# What the exercise asks:
State how many lines of the entries hold the string "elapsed". Reply with the number alone.

# Dataset content:
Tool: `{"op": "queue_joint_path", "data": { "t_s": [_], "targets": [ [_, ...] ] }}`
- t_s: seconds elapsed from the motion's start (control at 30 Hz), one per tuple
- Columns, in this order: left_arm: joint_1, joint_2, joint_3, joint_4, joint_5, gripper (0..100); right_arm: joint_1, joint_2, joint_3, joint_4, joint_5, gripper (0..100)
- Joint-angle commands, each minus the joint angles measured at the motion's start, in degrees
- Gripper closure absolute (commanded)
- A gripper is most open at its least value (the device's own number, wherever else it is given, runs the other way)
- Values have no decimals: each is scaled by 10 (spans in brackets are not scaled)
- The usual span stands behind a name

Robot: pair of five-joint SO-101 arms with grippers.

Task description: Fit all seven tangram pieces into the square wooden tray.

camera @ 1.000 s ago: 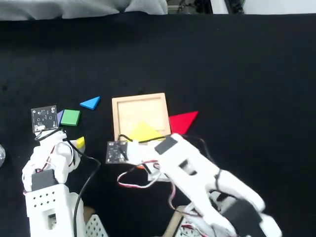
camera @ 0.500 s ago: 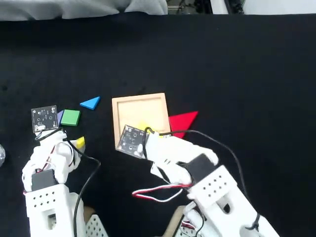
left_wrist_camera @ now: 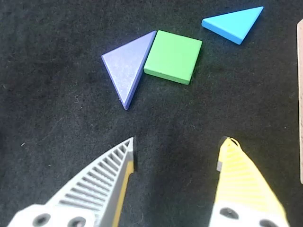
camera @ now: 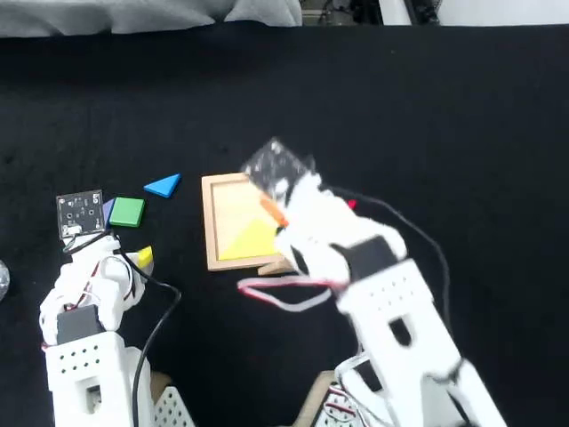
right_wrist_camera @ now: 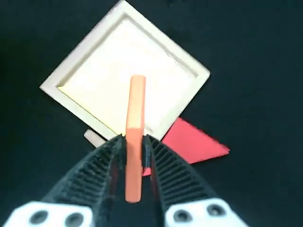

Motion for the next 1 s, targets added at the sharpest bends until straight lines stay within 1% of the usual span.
{"op": "queue_joint_path", "data": {
  "t_s": [0.0, 0.07, 0.17, 0.37, 0.43, 0.57, 0.7, 0.97],
  "targets": [
    [7, -7, 6, -3, -6, 719, 33, 108, -111, 11, -49, 987],
    [7, -7, 6, -3, -6, 719, 47, 156, -164, 25, -76, 987],
    [7, -7, 7, -3, -6, 719, 47, 201, -218, 40, -106, 987],
    [4, -7, 7, -4, -6, 719, 3, 253, -239, 35, -122, 987],
    [4, -7, 7, -4, -6, 719, 6, 284, -248, 31, -146, 987],
    [4, -7, 9, -4, -6, 719, 36, 371, -286, 21, -185, 987],
    [5, -7, 9, -4, -6, 719, 40, 454, -346, 25, -227, 987],
    [7, -7, 9, -4, -7, 719, 18, 558, -462, 109, -305, 983]
  ]
}}
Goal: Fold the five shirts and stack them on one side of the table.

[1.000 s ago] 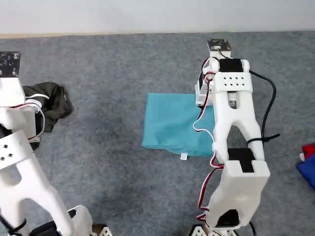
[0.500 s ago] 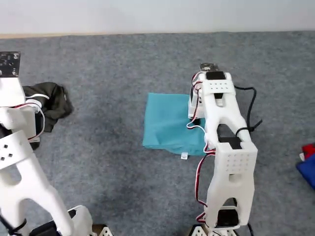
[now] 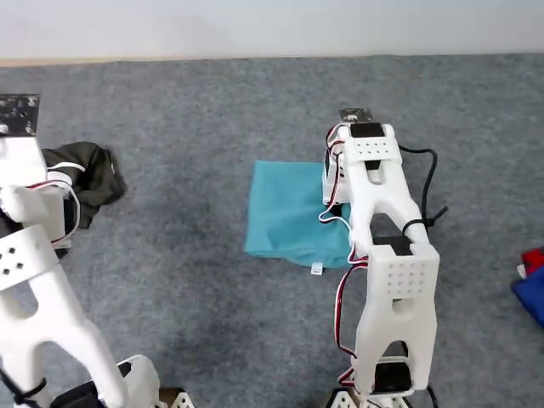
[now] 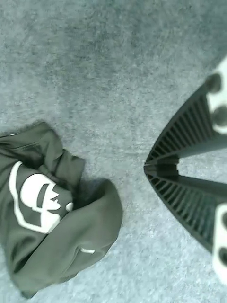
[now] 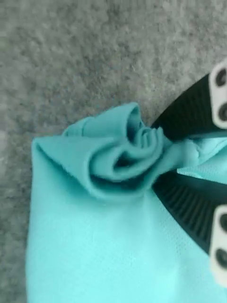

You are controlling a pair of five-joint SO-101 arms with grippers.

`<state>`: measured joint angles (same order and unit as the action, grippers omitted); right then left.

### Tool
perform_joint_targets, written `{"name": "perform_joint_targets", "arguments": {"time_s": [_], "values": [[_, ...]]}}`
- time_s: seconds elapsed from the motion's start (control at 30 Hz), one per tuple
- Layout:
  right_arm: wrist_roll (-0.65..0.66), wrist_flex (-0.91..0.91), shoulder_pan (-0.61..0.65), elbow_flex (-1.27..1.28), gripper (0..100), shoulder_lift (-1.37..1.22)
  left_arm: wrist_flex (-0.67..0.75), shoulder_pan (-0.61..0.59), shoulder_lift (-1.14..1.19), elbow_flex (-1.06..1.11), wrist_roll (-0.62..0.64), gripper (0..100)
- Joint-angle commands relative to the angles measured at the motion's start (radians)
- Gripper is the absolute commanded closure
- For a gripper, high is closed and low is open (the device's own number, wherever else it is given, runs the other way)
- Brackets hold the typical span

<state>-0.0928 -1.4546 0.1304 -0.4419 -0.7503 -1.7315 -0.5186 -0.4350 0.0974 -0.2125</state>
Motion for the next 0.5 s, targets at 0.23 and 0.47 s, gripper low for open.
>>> {"name": "perform_joint_targets", "arguments": {"time_s": [0.23, 0.47], "values": [[0.192, -0.09, -0.059, -0.029, 98.7, 0.223, 0.015, -0.006, -0.038, 0.016, -0.011, 100], [0.575, 0.007, -0.22, -0.041, 98.7, 0.216, 0.014, -0.006, -0.038, 0.016, -0.011, 100]]}}
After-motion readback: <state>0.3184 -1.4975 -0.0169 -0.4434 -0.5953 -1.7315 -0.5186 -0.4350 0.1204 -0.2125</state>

# Response:
2